JENNY GRAVES
'My interest in Australian marsupials was a complete accident! A lot of things happen by accident.'
Professor Jenny Graves got enthusiastic about genetics in her final year of school; she marvelled at rules and patterns, the clear signs of genetics sorting themselves out. “My interest in Australian marsupials was a complete accident!” she laughs. Jenny very nearly pursued research into a tiny insect called the gall midge when, during her honours year, a messy accident at Werribee Sewerage Farm lead her to abandon the tiny little insect.

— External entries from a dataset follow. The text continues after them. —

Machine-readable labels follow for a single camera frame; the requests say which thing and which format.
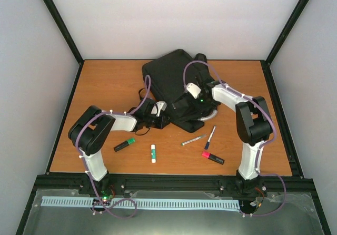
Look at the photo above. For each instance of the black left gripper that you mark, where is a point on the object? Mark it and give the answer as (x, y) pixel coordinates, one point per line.
(161, 124)

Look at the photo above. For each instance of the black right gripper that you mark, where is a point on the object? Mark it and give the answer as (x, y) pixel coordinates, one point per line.
(199, 107)

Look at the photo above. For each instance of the black student backpack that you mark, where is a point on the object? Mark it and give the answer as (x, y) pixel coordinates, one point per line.
(169, 74)

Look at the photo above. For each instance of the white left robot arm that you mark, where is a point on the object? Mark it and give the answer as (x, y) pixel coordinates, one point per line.
(91, 130)

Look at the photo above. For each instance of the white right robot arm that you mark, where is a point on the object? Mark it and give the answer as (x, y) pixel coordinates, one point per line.
(253, 125)

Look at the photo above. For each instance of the white green glue stick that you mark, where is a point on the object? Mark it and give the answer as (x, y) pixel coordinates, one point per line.
(153, 153)

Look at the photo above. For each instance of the blue capped white pen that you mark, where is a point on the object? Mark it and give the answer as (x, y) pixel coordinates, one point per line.
(209, 138)

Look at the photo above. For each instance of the green tipped white marker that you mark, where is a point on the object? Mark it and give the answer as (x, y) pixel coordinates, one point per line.
(194, 139)

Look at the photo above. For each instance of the green highlighter marker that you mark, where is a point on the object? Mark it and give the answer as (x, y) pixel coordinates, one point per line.
(124, 144)

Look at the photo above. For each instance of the pink highlighter marker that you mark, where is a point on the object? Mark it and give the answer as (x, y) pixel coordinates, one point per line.
(212, 157)

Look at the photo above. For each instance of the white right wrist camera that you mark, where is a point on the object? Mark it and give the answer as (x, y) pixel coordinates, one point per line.
(193, 89)

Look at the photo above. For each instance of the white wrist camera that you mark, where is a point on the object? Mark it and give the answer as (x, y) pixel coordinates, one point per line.
(160, 106)
(193, 89)

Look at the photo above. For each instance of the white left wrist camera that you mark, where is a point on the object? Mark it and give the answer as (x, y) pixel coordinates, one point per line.
(160, 106)

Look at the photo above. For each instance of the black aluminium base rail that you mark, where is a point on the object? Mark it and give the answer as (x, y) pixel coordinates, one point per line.
(224, 186)

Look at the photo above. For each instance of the light blue cable duct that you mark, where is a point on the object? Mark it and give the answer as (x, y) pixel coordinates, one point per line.
(142, 204)

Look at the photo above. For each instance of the right black frame post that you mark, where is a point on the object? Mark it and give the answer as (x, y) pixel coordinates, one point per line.
(290, 23)

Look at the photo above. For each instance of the black frame post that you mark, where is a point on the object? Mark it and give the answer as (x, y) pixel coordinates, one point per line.
(55, 14)
(290, 23)

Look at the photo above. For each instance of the left black frame post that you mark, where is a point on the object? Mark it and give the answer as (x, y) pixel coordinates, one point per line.
(55, 14)

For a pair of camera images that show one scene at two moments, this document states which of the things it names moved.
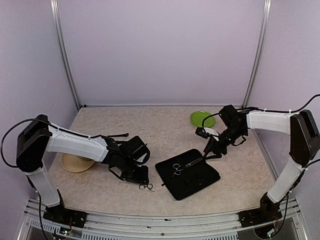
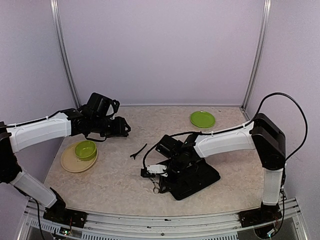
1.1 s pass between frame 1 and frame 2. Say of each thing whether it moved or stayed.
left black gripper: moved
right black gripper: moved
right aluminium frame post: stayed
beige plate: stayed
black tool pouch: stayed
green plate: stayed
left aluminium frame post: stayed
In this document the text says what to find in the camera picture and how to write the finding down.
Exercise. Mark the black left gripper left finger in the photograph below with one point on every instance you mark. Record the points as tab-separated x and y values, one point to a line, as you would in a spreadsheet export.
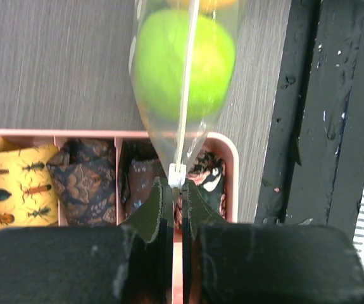
127	263

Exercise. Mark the clear zip top bag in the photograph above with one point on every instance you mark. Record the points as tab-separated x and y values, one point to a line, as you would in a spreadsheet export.
181	64

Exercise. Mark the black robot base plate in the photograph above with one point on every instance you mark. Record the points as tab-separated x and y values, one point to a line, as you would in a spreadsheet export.
314	165

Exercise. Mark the yellow insect print rolled tie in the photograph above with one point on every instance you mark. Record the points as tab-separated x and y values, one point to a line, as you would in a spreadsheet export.
27	194

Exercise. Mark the pink divided organizer tray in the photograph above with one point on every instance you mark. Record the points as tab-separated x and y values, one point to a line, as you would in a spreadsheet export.
217	143

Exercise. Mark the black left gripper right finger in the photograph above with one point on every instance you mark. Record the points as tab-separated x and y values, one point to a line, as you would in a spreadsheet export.
227	262

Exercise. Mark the black pink floral rolled tie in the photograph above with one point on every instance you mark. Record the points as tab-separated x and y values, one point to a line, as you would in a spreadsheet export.
208	174

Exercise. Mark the navy paisley rolled tie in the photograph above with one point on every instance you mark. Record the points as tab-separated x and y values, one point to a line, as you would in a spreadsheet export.
84	175

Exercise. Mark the brown floral rolled tie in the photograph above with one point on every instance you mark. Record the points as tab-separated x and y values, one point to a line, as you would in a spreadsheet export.
138	166

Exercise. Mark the peach fruit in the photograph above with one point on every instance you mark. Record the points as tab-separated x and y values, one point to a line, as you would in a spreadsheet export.
205	4

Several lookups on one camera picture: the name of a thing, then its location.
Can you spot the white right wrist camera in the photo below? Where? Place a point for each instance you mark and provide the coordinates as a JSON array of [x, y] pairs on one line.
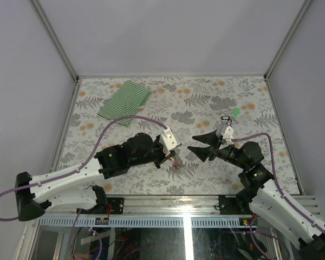
[[225, 133]]

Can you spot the blue slotted cable duct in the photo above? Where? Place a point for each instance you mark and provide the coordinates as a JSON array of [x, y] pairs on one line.
[[142, 222]]

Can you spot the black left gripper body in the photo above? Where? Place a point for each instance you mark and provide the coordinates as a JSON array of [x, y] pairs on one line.
[[156, 155]]

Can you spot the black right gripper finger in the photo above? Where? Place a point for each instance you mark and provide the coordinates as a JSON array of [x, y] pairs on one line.
[[203, 153], [209, 138]]

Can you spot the aluminium front rail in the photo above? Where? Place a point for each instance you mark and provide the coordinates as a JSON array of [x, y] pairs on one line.
[[145, 205]]

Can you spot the green white striped cloth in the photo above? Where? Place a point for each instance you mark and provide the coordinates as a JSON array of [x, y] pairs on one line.
[[126, 101]]

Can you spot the green key tag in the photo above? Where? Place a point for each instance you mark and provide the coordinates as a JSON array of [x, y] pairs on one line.
[[235, 112]]

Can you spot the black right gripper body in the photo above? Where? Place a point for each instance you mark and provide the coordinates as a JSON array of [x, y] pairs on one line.
[[228, 153]]

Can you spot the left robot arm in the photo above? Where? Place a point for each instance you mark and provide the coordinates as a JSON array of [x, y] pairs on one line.
[[81, 187]]

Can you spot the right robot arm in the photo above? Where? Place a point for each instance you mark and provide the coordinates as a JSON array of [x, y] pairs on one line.
[[263, 193]]

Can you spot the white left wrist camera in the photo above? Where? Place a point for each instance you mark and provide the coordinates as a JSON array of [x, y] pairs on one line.
[[169, 140]]

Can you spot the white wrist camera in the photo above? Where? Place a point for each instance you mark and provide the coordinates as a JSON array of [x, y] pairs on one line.
[[169, 140], [225, 133]]

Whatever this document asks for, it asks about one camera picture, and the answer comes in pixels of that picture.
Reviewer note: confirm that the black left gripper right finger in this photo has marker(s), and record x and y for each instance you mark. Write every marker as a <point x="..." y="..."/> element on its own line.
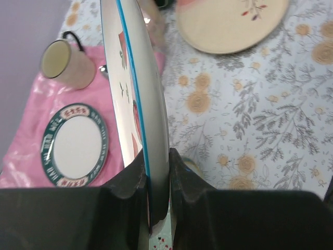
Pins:
<point x="203" y="217"/>

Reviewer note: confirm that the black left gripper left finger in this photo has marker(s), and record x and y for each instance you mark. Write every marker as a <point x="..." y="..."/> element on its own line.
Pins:
<point x="112" y="216"/>

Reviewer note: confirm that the cream and pink branch plate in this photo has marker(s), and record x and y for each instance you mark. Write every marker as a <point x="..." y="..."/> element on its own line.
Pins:
<point x="227" y="26"/>

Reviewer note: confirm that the white plate green rim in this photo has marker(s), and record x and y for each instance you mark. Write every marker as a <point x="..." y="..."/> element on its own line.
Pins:
<point x="74" y="146"/>

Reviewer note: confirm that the pink cloth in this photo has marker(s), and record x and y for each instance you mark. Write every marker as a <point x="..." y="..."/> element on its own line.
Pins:
<point x="22" y="163"/>

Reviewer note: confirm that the floral tablecloth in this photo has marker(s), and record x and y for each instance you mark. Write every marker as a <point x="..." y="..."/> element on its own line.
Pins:
<point x="261" y="118"/>

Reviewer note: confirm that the metal spoon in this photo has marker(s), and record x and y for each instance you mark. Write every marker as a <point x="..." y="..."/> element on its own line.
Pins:
<point x="104" y="71"/>

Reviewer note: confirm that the pink mug purple inside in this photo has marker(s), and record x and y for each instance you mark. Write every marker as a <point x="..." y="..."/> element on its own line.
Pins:
<point x="154" y="23"/>

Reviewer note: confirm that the cream mug black handle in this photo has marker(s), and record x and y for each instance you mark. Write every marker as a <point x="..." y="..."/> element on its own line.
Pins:
<point x="66" y="61"/>

In an effort to avoid the gall midge at all costs, she wondered if the mechanism that inactivates the X chromosome in female humans and mice would be true for kangaroos. She found that it was. “So that’s what got me into both kangaroos and into sex chromosomes,” she says. “A lot of things happen by accident.”
Now a Distinguished Professor and Vice Chancellor’s Fellow at LaTrobe University, Jenny’s research career has been dedicated to working on sex chromosomes, looking at the pattern of the inheritance of genes, and how the genome evolved during mammal evolution. She is also (in)famous for her prediction that the human Y chromosome is disappearing, and has been recognised for her inquiry, being the first woman to be awarded solo the Prime Minister's Prize for Science in 2017.
“Science is the most creative thing I know,” says Jenny, “It’s about thinking up interesting explanations, and new ways to trick nature into revealing itself.” Her intellectual creativity pushes her to ask big picture questions when pursuing a hypothesis. “I’d like to know what the earliest form of biogenome was. Because I suspect we’ve actually got it all upside down.” She suspects the answers will lead to big changes in scientific thinking. “I think we are actually going to get the data very soon.”